Overcoming loss aversion leads to better opportunities not only in design, but in life in general. If you’re struggling to take risks due to loss aversion and find you can’t get past it on your own, you might consider working with a coach to overcome this and other cognitive biases. [Sources: 14]

However, we need to put this fear in perspective with our potential benefits. It makes us fear loss, even if that fear is illogical. For example, it prevents us from taking small risks for big profits. [Sources: 14]

Loss aversion is the tendency to avoid losses versus achieving an equivalent profit. In behavioral economics, loss aversion refers to people’s preference for avoiding losses over equivalent gains. [Sources: 2, 6]

For example, if someone gave us a bottle of PS300 wine, we could earn a small amount of happiness (utility). However, if we had a bottle of PS300 wine and it fell to the ground, we would be more miserable. [Sources: 2]

This meant that the psychological value (or intensity) of losing (-$ 500) was much greater than the value of winning (+ $ 500). Tversky and Kahneman (1992) have proposed that losses be estimated to be about 2.3 times the gain of the same value, while Baumeister et al. However, it has not been reliably proven that such biases occur in behavioral decision making studies, and instead it has been found that people generally give equal importance to gains and losses. In affective judgments, people exaggerate when they report their feelings about losses, but this may reflect a tendency to complain rather than true bias when comparing losses to results. [Sources: 1, 9]

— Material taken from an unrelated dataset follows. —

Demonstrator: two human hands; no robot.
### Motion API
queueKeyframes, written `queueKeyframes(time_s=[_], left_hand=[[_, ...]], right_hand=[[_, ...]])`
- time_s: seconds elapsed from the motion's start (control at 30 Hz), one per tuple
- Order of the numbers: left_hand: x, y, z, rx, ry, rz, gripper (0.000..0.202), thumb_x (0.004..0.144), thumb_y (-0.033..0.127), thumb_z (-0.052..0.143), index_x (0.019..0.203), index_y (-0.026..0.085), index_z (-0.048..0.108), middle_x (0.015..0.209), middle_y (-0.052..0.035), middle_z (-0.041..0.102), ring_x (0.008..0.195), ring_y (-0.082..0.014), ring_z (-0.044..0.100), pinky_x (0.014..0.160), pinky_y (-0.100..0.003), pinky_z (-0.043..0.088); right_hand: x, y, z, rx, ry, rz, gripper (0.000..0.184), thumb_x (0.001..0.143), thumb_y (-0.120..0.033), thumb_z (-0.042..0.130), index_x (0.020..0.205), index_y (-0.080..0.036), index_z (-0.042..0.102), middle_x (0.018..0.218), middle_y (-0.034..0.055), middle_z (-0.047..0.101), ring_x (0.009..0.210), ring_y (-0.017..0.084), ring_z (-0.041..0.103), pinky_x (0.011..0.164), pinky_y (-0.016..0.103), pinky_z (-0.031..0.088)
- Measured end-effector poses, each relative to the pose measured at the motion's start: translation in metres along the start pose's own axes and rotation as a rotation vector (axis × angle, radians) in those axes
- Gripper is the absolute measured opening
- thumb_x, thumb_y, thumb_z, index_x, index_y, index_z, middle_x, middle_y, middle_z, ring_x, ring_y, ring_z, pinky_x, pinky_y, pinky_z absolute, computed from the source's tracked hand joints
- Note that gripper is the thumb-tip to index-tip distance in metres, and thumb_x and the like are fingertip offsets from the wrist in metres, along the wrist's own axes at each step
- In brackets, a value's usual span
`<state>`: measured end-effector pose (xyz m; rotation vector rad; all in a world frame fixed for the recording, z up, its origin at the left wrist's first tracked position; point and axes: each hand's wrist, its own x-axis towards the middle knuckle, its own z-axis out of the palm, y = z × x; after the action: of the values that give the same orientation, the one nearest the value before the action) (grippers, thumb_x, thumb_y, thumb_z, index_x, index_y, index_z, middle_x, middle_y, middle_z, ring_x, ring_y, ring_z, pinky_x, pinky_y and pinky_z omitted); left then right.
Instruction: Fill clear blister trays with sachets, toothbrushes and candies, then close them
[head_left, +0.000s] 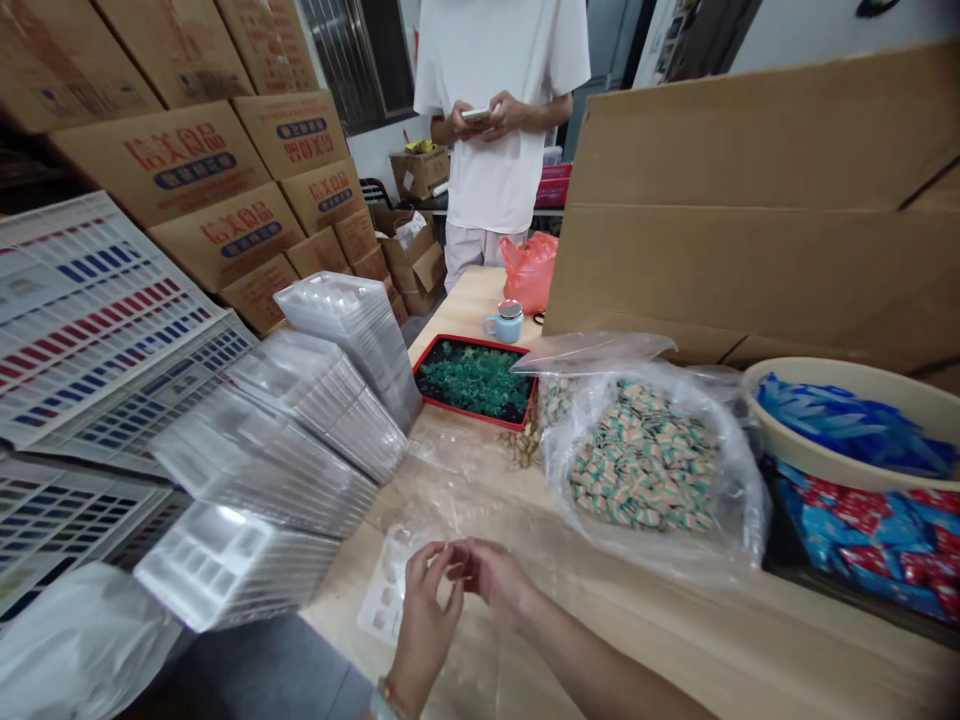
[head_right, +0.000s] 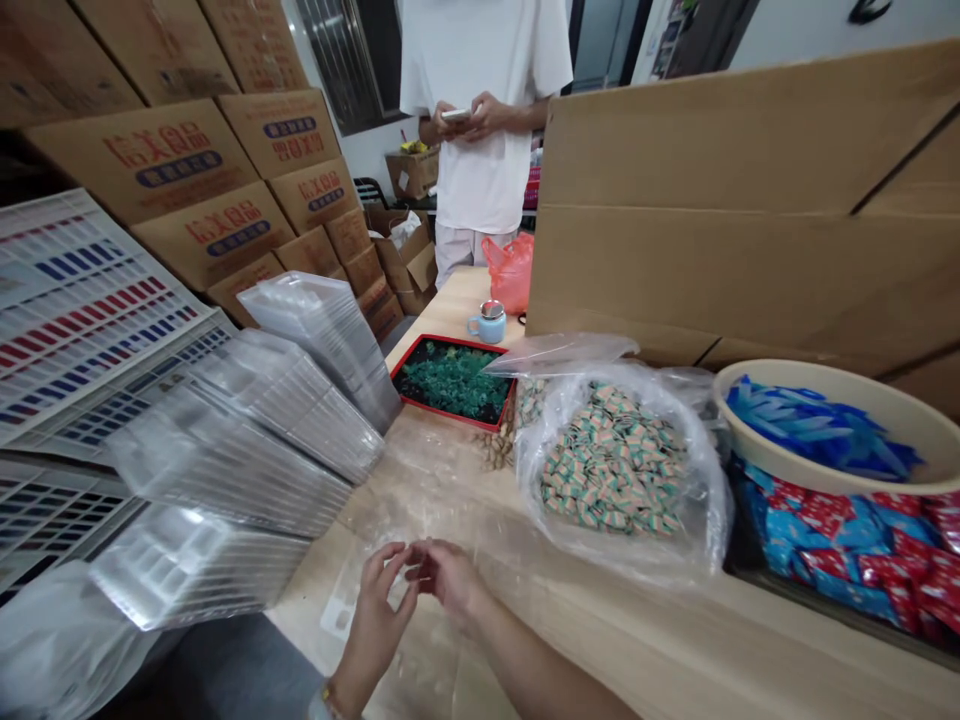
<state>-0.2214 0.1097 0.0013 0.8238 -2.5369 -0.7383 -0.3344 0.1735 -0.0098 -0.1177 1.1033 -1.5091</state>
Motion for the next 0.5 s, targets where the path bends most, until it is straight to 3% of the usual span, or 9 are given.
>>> queueKeyframes(time_s=[0.1,0.23,0.33,0.4,0.5], left_hand=[[0.007,0.007,-0.004,-0.002,-0.007,0.040,0.030,0.077,0.020,0.049,0.107,0.019,0.053,0.106,-0.0106,0.049,0.103,-0.0208,0.047,0.086,-0.040,0.045],[0.018,0.016,-0.009,-0.011,-0.039,0.108,0.027,0.078,0.023,0.049,0.104,0.021,0.057,0.105,-0.0107,0.051,0.102,-0.0210,0.049,0.083,-0.038,0.047],[0.022,0.015,-0.007,0.030,-0.009,0.137,0.026,0.078,0.026,0.049,0.102,0.020,0.058,0.105,-0.0109,0.052,0.100,-0.0211,0.051,0.081,-0.037,0.048],[0.022,0.005,-0.003,0.079,0.037,0.157,0.027,0.078,0.028,0.050,0.102,0.020,0.059,0.104,-0.0110,0.053,0.099,-0.0216,0.052,0.080,-0.037,0.048],[0.021,-0.022,0.009,0.105,0.030,0.255,0.030,0.074,0.030,0.052,0.103,0.023,0.059,0.101,-0.0095,0.058,0.093,-0.0225,0.055,0.076,-0.036,0.050]], right_hand=[[-0.011,-0.015,0.006,0.277,-0.016,0.046,0.029,0.057,-0.037,0.069,0.069,-0.013,0.061,0.064,0.0031,0.059,0.061,0.012,0.055,0.061,0.026,0.040],[-0.020,-0.025,0.000,0.195,0.002,0.043,0.031,0.051,-0.037,0.072,0.064,-0.014,0.055,0.059,0.0003,0.058,0.055,0.011,0.054,0.060,0.029,0.042],[-0.013,-0.037,-0.010,-0.079,0.070,0.025,0.024,0.059,-0.034,0.064,0.062,-0.015,0.049,0.055,-0.0021,0.054,0.048,0.011,0.051,0.054,0.028,0.042],[-0.001,-0.059,-0.017,-0.433,0.214,-0.126,0.014,0.067,-0.027,0.054,0.062,-0.016,0.047,0.052,-0.0025,0.051,0.047,0.011,0.051,0.051,0.026,0.041],[0.023,-0.115,-0.024,-0.893,0.437,-0.405,0.009,0.072,-0.020,0.046,0.065,-0.016,0.050,0.059,0.0013,0.056,0.059,0.013,0.054,0.059,0.025,0.041]])
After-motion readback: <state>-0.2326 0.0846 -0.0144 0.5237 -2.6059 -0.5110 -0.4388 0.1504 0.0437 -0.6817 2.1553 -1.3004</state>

We can note that mentally the effect of a loss on investor behavior is more important than the effect of profit, which characterizes loss aversion and explains the pessimism of an investor susceptible to this bias. Of course, it is true that large financial losses can have a greater impact than large financial gains, but this is not a cognitive bias requiring an explanation for loss aversion, but perfectly rational behavior. While the sunk cost effect may reflect a reluctance to recognize losses, it is not related to loss aversion, which requires a comparison of losses and gains. Similarly, there are other situations where losses are more significant than benefits, but these require specific explanations rather than general claims of loss aversion bias. [Sources: 0, 17]

For example, neuroeconomic research often proposes options up to the point where the gain is double the loss (eg, +4 versus $ -2; Tom et al., 2007). For example, “the value function is significantly steeper for losses than for gains” (Tversky and Kahneman, 1986, p. S255) and “asymmetry usually occurs because people expect the pain of losing something to outweigh the pleasure of getting it” ( McGraw et al., 2010, p. 1441). It lies in the fact that investors estimate profit and loss differently. An investor in this biased attitude uses profit to make a decision, not a loss, because he seeks to avoid the risk associated with a loss. [Sources: 1, 17]

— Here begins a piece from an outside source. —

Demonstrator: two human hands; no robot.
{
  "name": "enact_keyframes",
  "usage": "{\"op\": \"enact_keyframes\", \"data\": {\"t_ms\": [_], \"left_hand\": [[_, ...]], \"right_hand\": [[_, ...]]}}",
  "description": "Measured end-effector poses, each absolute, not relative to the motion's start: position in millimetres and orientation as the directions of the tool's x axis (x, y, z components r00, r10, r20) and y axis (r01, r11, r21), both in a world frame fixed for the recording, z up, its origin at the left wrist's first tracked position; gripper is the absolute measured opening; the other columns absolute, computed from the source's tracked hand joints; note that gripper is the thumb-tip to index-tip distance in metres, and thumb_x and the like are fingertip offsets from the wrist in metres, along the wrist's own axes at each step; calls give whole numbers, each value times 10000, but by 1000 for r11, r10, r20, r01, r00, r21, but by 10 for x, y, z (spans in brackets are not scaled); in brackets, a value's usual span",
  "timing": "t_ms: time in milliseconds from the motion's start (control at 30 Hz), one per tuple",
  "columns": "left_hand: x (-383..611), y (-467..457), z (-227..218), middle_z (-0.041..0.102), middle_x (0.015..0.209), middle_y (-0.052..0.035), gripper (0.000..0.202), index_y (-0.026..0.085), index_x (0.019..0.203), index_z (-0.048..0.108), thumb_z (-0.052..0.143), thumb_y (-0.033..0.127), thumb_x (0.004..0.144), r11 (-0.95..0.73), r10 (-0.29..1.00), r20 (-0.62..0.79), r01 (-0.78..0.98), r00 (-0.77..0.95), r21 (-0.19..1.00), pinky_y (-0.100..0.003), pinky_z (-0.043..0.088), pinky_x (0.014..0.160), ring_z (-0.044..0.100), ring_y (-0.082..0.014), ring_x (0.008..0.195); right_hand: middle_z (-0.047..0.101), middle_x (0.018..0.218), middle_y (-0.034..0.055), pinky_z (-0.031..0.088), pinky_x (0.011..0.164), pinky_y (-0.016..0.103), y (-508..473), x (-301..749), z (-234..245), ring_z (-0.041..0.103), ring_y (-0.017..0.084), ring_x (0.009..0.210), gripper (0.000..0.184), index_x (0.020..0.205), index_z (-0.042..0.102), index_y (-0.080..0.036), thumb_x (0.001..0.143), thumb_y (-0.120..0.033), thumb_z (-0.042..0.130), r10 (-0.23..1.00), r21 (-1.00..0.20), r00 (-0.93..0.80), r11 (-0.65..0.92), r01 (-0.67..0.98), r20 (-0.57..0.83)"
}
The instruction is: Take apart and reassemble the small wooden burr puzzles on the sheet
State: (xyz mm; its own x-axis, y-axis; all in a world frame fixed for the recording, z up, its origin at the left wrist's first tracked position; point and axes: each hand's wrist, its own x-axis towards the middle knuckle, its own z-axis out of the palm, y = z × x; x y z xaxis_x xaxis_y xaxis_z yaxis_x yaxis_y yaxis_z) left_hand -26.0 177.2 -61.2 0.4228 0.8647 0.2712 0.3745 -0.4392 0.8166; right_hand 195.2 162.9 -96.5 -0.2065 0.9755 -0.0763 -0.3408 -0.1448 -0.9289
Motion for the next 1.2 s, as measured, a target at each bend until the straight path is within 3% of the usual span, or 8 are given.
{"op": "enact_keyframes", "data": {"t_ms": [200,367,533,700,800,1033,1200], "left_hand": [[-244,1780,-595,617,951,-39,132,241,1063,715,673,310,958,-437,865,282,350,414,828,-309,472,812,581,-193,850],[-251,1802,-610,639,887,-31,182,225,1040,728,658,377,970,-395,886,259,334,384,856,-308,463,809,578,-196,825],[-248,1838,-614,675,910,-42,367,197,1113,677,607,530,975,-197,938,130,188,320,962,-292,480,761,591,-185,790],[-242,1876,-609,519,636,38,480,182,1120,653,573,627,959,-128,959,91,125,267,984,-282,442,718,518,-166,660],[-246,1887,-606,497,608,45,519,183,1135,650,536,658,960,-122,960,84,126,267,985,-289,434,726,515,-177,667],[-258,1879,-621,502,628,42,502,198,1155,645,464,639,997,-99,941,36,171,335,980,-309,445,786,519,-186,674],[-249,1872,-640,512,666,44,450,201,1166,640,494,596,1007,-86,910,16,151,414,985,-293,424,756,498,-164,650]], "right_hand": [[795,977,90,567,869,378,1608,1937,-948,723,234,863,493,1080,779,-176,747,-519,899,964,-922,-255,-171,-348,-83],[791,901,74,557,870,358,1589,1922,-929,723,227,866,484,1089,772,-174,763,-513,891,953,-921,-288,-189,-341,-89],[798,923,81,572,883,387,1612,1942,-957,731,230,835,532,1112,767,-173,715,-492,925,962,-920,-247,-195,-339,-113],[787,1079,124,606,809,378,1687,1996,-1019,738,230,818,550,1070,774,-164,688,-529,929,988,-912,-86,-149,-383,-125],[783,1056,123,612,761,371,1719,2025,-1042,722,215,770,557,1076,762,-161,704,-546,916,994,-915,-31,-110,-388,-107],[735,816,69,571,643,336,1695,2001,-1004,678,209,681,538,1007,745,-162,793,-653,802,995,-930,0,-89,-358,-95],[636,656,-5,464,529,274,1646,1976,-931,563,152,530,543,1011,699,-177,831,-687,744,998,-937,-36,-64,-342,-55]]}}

Faced with a choice of avoiding a Rs 1,000 loss or making a Rs 1,000 profit, loss-averse investors would rather not make a loss than make a profit. Conversely, loss aversion can cause clients to hold onto investments that have lost value in order to avoid a loss in their portfolio, even if selling is a wise decision. Fear of loss can harm an investor, prompting him to hold onto losing investments long after they should have been sold, or dump winning stocks too early – a cognitive bias known as the disposition effect. Newbies often make the mistake of hoping for a recovery in stocks, despite all evidence to the contrary, because losses lead to stronger emotional reactions than profits. [Sources: 6, 13, 16]

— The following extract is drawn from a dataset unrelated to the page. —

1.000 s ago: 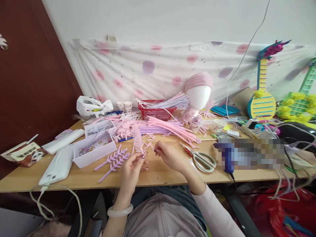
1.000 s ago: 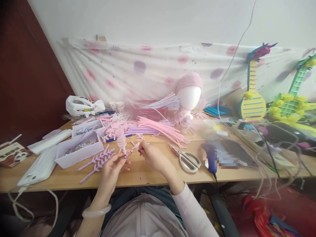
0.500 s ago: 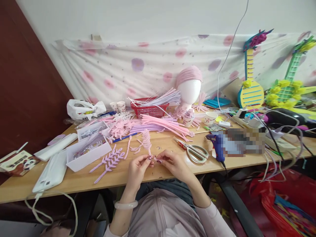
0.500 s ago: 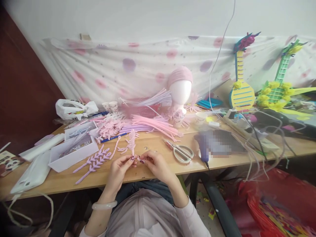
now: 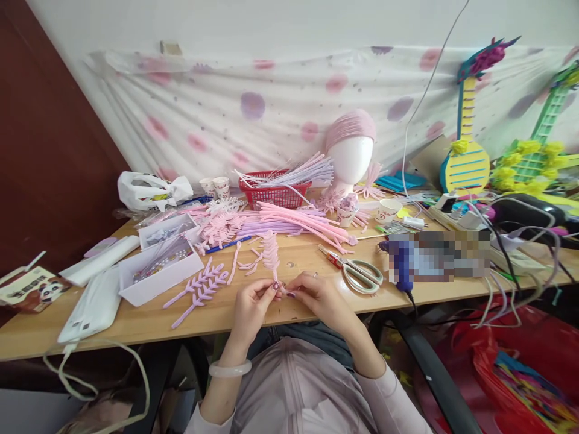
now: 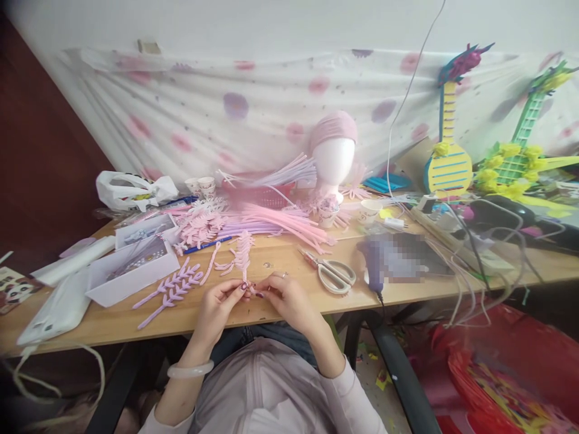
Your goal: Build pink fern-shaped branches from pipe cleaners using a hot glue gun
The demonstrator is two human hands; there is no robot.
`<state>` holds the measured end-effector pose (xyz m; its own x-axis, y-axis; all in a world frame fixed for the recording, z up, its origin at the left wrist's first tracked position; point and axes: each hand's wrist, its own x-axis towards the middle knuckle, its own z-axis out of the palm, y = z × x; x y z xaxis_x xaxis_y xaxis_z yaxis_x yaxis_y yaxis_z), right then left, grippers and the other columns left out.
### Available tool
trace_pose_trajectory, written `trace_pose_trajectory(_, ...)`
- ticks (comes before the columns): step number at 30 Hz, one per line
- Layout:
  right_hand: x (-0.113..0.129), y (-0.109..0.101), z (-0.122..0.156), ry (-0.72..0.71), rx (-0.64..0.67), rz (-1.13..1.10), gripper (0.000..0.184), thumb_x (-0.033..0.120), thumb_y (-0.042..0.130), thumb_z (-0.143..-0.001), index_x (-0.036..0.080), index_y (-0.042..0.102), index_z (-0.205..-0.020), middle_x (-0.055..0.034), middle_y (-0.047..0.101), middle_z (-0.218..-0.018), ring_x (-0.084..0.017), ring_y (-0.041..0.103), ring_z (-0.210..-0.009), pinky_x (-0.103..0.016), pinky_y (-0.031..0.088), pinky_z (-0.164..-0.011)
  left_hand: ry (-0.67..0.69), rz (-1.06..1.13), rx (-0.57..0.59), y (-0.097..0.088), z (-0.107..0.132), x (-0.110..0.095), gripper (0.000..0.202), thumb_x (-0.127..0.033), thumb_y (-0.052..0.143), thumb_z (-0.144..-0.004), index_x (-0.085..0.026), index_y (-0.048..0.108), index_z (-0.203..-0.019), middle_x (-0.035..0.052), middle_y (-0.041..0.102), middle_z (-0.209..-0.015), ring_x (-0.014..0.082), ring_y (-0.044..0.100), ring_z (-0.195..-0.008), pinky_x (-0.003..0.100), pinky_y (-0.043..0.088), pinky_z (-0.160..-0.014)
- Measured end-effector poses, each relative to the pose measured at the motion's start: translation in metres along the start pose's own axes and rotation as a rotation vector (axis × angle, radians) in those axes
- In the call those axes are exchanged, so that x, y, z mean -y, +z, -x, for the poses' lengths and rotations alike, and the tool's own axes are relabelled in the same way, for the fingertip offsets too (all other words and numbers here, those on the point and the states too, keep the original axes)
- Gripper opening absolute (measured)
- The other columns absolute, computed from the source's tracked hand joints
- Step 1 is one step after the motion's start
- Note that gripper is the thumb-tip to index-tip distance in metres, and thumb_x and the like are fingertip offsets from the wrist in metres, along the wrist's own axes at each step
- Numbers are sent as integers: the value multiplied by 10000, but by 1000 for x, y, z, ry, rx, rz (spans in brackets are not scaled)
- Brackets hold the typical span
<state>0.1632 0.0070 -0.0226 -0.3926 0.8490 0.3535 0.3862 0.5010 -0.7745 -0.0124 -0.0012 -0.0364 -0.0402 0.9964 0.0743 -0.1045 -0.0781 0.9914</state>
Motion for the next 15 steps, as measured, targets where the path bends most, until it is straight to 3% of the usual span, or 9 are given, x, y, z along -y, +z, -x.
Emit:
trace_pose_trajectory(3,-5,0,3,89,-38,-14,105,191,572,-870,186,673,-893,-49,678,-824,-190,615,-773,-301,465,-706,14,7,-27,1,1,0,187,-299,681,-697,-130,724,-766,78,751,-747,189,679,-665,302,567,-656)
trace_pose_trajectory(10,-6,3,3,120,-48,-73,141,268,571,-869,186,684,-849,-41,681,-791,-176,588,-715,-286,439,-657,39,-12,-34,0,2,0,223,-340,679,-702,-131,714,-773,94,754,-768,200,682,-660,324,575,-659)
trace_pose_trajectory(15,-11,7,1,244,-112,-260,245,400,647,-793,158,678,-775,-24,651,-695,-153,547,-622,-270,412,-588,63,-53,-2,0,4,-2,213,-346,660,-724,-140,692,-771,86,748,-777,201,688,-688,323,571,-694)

Loss aversion is a reflection of the universal prejudice (status bias) of human psychology, which makes people resist change. Therefore, when we consider changes, we pay more attention to what we will lose rather than what we can achieve. [Sources: 11]

Experiencing the psychological consequences of loss, and even facing the possibility of loss, may even lead to risky behavior, making the realized loss more likely or more serious. Loss aversion in behavioral economics refers to the phenomenon that people think that actual or potential loss is psychologically or emotionally more serious than the same benefit. Loss aversion is a kind of cognitive bias, which refers to the tendency of humans to avoid losses in order to obtain the same benefits. [Sources: 8, 16]

Therefore, loss aversion is a principle that can explain many phenomena, such as status quo bias, sunk costs, especially the endowment effect that is often discussed (Tversky and Kahneman, 1991; Kahneman, 2003, 2011). Loss aversion, that is, the view that loss has a greater psychological impact than gain, is widely regarded as the most important point of view in behavioral decision-making, and it is also a related field of behavioral economics. The idea of ​​loss aversion was first proposed in an article entitled “Choice, Value, and Scope” published in 1984 by economists Kahneman and Tevers. [Sources: 0, 1, 14]

The study by Dr. Mei Wang surveyed groups from 53 different countries to understand how different cultural values ​​affect a person’s perception of loss versus gain. people from African countries are least afraid of loss. The cultural background of people can influence the extent to which they are averse to loss (for example, risk aversion is the avoidance of risk or the possibility of loss; this is reflected in the choice of investment. [Sources: 4, 10, 13]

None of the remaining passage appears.